McCain also discussed his views on the status of Jerusalem, saying in his opening statement that “Jerusalem remains undivided” and then repeating twice that the city “is undivided and must remain the capital of Israel” – seeming to avoid a future commitment on the city’s unity by only utilizing the present tense. He added that he would “never press Israel into making concessions that would endanger its security.”
Then, at the end of the call, he asked Sen. Joe Lieberman (I-Conn.), who had introduced McCain on the call, to “mention again our view” on the status of Jerusalem. Lieberman noted the trip he and McCain had taken to the Jewish state in March, in which they talked about that issue with Israeli leaders, and said Jerusalem’s status was one of the “matters to be discussed between Israelis and Palestinians if there’s ever genuine negotiations.” Lieberman then added that McCain knows the “historic Jewish claim” to the city and “it’s clear he will not be included in efforts to divide Jerusalem.”

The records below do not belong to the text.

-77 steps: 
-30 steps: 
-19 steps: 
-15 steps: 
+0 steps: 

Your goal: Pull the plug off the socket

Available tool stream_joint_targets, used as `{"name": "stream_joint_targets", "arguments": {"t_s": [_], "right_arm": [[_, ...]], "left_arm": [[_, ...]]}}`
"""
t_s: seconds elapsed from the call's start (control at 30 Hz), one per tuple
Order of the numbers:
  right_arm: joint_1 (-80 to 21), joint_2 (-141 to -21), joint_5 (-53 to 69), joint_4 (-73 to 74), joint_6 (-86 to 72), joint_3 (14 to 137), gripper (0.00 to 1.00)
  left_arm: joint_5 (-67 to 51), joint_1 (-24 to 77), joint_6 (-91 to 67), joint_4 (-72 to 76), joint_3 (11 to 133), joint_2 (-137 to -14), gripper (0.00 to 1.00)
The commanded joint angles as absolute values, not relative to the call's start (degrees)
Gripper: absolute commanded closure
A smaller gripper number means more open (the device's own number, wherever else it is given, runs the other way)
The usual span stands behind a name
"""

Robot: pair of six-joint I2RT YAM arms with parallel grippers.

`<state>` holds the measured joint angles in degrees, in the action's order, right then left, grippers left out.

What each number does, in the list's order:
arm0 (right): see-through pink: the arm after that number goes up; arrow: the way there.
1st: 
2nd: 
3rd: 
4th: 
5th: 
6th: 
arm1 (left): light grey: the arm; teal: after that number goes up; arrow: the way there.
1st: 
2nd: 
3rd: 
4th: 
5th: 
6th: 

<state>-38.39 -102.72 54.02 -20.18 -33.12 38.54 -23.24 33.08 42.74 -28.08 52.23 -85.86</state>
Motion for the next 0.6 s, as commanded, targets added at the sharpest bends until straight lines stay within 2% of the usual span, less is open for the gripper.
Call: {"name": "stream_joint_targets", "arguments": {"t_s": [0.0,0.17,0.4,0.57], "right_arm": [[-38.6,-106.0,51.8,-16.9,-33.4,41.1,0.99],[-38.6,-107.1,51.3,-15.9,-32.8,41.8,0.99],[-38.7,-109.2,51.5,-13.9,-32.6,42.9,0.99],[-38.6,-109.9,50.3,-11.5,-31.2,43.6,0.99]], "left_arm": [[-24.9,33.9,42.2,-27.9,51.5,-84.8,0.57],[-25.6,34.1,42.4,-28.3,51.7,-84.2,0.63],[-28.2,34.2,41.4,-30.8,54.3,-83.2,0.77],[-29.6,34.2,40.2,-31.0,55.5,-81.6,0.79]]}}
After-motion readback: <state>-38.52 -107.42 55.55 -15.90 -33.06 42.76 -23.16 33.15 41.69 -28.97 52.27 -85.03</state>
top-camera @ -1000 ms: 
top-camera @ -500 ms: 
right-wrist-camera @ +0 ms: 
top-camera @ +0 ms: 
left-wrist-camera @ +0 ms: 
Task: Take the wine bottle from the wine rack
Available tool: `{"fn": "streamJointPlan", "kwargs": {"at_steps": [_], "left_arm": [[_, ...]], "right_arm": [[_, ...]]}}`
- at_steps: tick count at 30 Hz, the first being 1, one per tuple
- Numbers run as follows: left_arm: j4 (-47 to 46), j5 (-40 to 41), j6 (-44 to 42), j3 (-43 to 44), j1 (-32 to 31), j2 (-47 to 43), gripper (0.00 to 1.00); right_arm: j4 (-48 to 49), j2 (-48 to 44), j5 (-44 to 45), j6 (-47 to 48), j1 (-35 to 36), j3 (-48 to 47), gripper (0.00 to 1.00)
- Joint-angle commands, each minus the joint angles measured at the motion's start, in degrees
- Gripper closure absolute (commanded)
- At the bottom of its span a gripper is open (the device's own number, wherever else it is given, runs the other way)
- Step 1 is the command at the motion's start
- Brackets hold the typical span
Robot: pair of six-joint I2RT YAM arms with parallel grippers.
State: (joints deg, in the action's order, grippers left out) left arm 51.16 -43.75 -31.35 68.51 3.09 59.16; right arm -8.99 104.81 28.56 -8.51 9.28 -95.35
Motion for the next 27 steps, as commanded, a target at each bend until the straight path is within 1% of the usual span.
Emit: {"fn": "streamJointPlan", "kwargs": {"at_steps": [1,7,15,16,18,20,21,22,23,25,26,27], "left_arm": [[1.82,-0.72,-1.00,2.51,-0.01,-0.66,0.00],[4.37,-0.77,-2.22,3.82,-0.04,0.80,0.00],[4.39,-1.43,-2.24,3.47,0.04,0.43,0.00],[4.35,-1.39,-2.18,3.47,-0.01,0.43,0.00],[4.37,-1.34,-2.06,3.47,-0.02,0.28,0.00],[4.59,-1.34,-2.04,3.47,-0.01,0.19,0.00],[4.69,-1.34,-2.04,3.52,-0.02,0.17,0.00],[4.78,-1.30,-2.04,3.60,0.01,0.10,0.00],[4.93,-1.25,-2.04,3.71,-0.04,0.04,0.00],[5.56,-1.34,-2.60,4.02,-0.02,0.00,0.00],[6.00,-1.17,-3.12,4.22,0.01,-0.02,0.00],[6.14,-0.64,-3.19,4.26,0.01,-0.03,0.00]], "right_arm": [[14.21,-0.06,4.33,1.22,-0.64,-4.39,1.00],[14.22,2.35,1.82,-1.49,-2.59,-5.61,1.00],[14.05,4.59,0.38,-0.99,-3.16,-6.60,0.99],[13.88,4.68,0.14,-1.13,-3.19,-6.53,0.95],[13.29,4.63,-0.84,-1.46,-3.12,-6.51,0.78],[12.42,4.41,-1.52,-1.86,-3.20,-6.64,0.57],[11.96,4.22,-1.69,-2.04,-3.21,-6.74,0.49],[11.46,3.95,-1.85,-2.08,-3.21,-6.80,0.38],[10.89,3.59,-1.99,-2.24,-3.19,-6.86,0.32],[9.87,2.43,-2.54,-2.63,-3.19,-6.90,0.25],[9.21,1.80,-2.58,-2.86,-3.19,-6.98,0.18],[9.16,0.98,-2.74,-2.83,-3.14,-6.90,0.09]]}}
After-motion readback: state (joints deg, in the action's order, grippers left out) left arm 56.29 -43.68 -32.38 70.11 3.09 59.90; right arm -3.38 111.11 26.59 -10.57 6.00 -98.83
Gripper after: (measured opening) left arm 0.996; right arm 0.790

(Taken as a whole, this appears to mean that while McCain would not support a division of Jerusalem, he also would allow the Israelis to make their own decision on the issue in any future negotiations. This is similar to Obama’s position. The Democrat originally told AIPAC that Jerusalem “must remain undivided,” then the next day said that it should be a matter left to negotiations.)
Lieberman did emphasize that McCain has promised to move the U.S. Embassy to Jerusalem “as soon as he becomes president,” a pledge Obama has not made.
McCain was asked by American-born Israeli Rabbi Shlomo Riskin why he hadn’t raised Obama’s close association with the controversial Wright, which Riskin said he found much more problematic than Obama’s affiliations with unrepentant terrorist William Ayers or ACORN – which has been accused of voter registration fraud. McCain responded that the “issue of Pastor Wright is pretty well known by the American people.” On the other hand, he said, “We need to know more about” the Ayers and ACORN matters.
In response to questions about Palin, the Republican nominee said his vice presidential selection threatened the “left-wing feminist liberal movement” because she’s the mother of five children as well as a “reformer, a conservative, a tax-cutter and a spending cutter.”
Lieberman, calling her “very able,” then joined in to say that while Palin “holds some positions on social issues which, I’ll be honest, I don’t agree with,” she “holds them in a very respectful way.”
“She respects people who come to the other position,” he said, and “I find her not to be ideological in a rigid sense. She’s a practical problem solver.”
He added that the vice presidential nominee “has a deep love for the state of Israel” equal to McCain’s.
The “tele-town hall” was billed as a meeting with Jewish leaders from various organizations, but judging from the questioners it appeared the audience included many backers of the candidate. Just one of the five questioners identified himself as being affiliated with a Jewish organization (one questioner said he worked for Agudath Israel) and at least four of the questions came from men and women who identified themselves as supporters of McCain.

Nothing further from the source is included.